PHILADELPHIA — Two professors from the University of Pennsylvania Graduate School of Education are teaming up with the Urban Youth Association at the Marian Anderson Recreation Center in South Philadelphia to help adolescents manage personal conflicts through interactive basketball games, starting in October.
Howard Stevenson and Duane Thomas are leading Peacemakers, a two-year parent-development component of the Preventing Long-term Anger and Aggression in Youth project, or PLAAY, and teaching 150 parents to become supportive life coaches for 150 children in seventh and eighth grades before, during and after peer conflicts.

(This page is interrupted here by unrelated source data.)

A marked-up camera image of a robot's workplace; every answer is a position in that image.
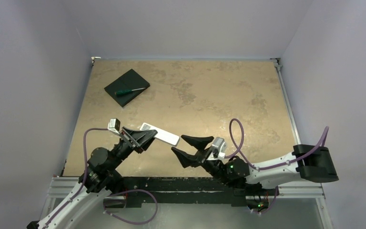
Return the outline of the white remote control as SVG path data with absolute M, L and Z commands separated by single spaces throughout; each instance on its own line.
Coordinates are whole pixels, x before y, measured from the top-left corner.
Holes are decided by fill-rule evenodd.
M 177 146 L 180 141 L 180 137 L 178 135 L 172 134 L 166 130 L 160 129 L 148 123 L 142 123 L 139 130 L 156 130 L 157 134 L 155 135 L 155 138 L 171 146 Z

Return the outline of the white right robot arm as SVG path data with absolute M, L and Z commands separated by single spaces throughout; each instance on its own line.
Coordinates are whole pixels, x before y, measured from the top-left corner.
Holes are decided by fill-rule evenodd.
M 249 188 L 254 194 L 293 181 L 330 183 L 339 180 L 330 152 L 324 146 L 295 145 L 293 152 L 251 166 L 238 156 L 223 162 L 226 149 L 223 138 L 183 135 L 182 139 L 197 150 L 190 155 L 171 148 L 182 167 L 202 167 L 221 184 L 237 189 Z

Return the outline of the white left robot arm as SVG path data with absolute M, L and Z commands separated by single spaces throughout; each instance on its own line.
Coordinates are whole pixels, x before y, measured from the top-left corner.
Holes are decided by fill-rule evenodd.
M 127 198 L 130 190 L 124 177 L 116 168 L 132 153 L 144 152 L 155 140 L 156 130 L 131 130 L 122 128 L 110 131 L 120 137 L 114 148 L 94 149 L 91 157 L 85 157 L 84 173 L 67 197 L 45 218 L 32 221 L 29 229 L 71 229 L 98 203 L 109 196 Z

“Through play, parents can learn to teach youth about life and settling disputes without speeches or nagging. If your parent is in your corner, then disputes with others don’t define who you are,” Howard Stevenson, associate professor in Penn GSE. “We underestimate how much teenagers long for their parents to invest in their emotional development as they face conflicts that have serious life consequences.”

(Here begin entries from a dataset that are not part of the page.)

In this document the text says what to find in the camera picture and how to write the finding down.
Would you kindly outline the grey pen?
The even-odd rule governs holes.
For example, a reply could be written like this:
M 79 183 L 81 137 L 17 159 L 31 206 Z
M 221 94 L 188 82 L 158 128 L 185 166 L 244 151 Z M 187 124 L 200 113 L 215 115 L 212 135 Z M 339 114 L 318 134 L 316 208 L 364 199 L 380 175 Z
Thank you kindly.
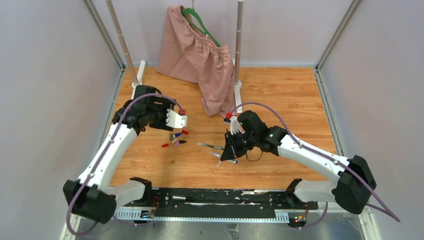
M 239 163 L 236 159 L 234 159 L 234 158 L 224 158 L 220 153 L 217 153 L 217 152 L 211 151 L 209 154 L 211 156 L 214 156 L 216 158 L 219 158 L 219 160 L 221 162 L 230 162 L 230 163 L 233 163 L 233 164 L 238 164 Z

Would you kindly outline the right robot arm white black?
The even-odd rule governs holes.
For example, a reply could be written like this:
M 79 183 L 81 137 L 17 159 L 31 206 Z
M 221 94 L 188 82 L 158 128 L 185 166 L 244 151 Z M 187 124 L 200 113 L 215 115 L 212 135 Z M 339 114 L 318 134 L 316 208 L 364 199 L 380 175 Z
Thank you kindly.
M 241 158 L 253 148 L 259 148 L 263 153 L 296 161 L 326 177 L 320 181 L 293 180 L 285 195 L 286 204 L 292 209 L 306 202 L 328 202 L 359 215 L 377 187 L 367 161 L 361 156 L 348 158 L 320 149 L 289 134 L 283 127 L 268 127 L 251 110 L 239 116 L 228 113 L 223 121 L 229 129 L 224 134 L 221 161 Z

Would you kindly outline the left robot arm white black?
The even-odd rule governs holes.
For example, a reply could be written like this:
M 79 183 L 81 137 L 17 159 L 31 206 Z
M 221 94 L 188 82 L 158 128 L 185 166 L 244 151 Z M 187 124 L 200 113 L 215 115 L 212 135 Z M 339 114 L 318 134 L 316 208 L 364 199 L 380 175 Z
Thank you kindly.
M 138 85 L 134 96 L 127 100 L 112 117 L 106 139 L 94 159 L 77 180 L 67 180 L 63 193 L 68 204 L 66 220 L 75 214 L 106 224 L 116 209 L 130 202 L 149 206 L 154 201 L 151 181 L 132 177 L 120 186 L 111 187 L 112 176 L 124 153 L 132 142 L 145 132 L 146 127 L 172 131 L 175 126 L 167 120 L 167 114 L 183 107 L 156 87 Z

The program incorporates Cultural Pride Reinforcement, or CPR, a group-therapy and education element involving small group discussions on topics relevant to the adolescents’ lives, such as street-life survival and relationship issues. CPR also teaches the adolescents to solve gender, racial and academic conflicts without turning to violence.
As a part of the W.E.B. DuBois Collective Research Institute at Penn and the University of Chicago, PLAAY integrates a creative combination of intervention and research strategies to bring positive changes in the lives of young people, including improving school attendance and reaching achievement and maintaining better family relationships.